▶ What this task involves: Whenever a line below holds the word "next", count it once; report the total and nothing else.

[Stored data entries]

---*---

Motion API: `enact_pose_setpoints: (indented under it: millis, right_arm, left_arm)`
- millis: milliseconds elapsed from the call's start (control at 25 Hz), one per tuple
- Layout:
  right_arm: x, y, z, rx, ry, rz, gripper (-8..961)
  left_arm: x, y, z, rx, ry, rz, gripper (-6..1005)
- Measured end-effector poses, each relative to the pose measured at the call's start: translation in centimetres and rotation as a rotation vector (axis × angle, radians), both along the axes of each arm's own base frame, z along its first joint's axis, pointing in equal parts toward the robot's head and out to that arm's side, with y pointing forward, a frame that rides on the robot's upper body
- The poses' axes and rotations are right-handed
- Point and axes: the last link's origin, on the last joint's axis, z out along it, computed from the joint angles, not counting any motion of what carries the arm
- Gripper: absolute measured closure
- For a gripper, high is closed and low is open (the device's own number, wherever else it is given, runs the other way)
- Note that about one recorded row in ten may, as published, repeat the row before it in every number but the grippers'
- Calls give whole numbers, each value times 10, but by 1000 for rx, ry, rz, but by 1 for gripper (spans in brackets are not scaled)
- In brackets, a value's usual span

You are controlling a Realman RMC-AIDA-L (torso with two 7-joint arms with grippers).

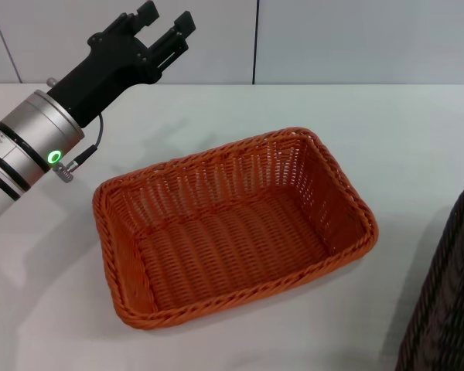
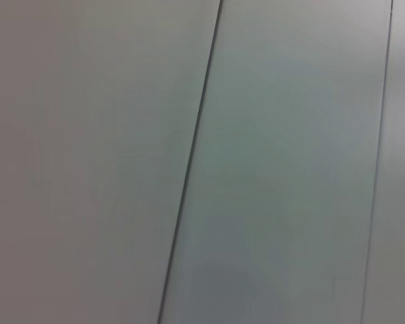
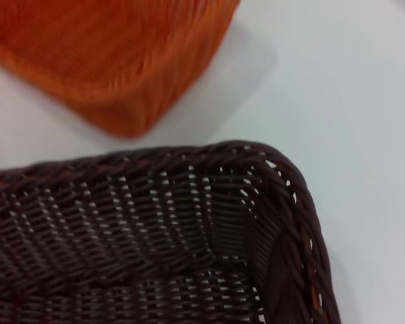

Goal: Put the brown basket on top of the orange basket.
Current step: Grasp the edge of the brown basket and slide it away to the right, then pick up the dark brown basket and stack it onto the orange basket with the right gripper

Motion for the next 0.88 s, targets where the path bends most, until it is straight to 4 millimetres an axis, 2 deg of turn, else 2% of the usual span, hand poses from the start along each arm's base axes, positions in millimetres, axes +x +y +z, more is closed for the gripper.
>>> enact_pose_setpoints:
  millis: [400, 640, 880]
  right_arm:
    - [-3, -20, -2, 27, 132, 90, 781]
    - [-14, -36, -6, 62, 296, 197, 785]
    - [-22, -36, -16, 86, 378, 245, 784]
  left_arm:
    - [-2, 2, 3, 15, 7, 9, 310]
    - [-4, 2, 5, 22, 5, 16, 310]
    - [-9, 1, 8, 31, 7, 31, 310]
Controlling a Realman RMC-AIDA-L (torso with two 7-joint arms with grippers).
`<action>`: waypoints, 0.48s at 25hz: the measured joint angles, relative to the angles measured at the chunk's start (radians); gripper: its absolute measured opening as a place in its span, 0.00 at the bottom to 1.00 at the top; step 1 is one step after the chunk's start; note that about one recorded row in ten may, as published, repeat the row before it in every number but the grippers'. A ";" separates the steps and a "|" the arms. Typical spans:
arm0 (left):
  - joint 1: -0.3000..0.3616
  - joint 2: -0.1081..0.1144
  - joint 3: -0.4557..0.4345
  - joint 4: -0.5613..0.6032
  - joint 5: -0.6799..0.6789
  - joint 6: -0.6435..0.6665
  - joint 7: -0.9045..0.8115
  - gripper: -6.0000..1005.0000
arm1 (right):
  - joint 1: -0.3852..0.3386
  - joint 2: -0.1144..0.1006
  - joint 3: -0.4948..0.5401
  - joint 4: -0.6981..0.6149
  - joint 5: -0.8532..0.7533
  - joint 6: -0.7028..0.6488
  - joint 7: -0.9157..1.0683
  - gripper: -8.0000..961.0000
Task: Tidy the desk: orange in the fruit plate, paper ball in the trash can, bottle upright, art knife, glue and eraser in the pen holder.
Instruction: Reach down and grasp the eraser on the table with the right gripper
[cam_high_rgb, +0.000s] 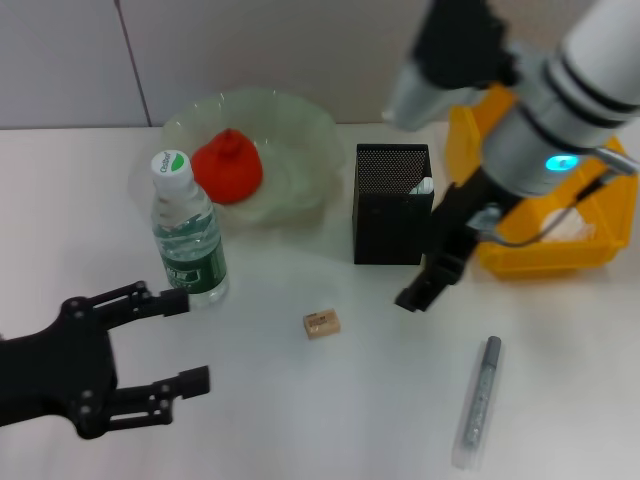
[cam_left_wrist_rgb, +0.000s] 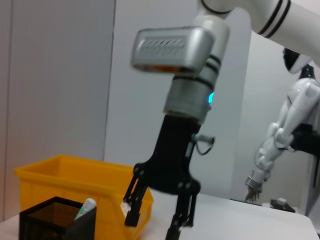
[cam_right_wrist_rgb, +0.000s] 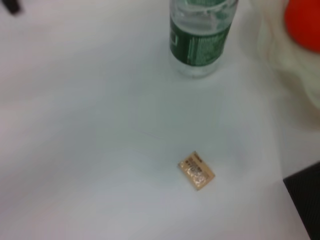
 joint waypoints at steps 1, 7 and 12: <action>0.007 -0.002 -0.016 -0.007 0.001 0.009 0.017 0.83 | 0.038 0.002 -0.018 0.053 -0.011 0.019 0.013 0.80; 0.033 -0.011 -0.045 -0.024 0.005 0.023 0.053 0.83 | 0.168 0.009 -0.042 0.274 -0.010 0.157 0.021 0.79; 0.033 -0.009 -0.049 -0.052 0.006 0.022 0.063 0.83 | 0.198 0.012 -0.102 0.379 0.059 0.248 0.012 0.78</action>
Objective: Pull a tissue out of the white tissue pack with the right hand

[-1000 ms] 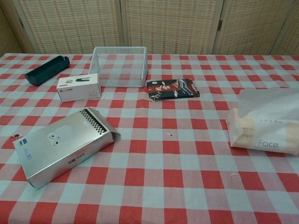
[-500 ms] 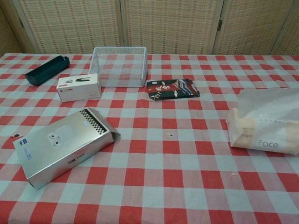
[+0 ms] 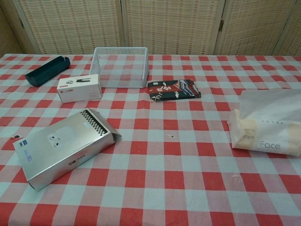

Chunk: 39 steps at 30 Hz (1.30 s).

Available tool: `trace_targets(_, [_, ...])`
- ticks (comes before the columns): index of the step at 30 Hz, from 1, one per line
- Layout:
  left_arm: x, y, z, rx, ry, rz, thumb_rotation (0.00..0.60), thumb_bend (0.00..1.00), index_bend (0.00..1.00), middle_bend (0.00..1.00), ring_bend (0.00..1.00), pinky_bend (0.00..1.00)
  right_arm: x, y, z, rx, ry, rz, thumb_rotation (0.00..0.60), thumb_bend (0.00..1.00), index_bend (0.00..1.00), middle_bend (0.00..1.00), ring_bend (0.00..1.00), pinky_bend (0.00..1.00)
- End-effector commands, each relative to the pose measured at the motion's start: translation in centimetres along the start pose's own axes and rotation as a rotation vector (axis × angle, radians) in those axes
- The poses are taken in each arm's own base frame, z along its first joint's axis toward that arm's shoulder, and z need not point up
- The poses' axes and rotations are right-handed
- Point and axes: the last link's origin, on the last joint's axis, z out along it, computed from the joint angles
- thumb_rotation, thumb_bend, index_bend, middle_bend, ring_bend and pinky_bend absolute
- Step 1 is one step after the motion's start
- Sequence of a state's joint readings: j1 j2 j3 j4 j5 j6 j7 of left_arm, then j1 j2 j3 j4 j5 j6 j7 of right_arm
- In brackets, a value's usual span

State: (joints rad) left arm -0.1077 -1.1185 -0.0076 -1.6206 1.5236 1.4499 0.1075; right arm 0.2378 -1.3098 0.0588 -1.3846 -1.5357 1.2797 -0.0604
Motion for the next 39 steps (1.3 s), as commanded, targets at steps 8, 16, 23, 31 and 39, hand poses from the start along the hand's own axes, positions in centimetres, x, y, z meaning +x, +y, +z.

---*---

▶ Written answer: 2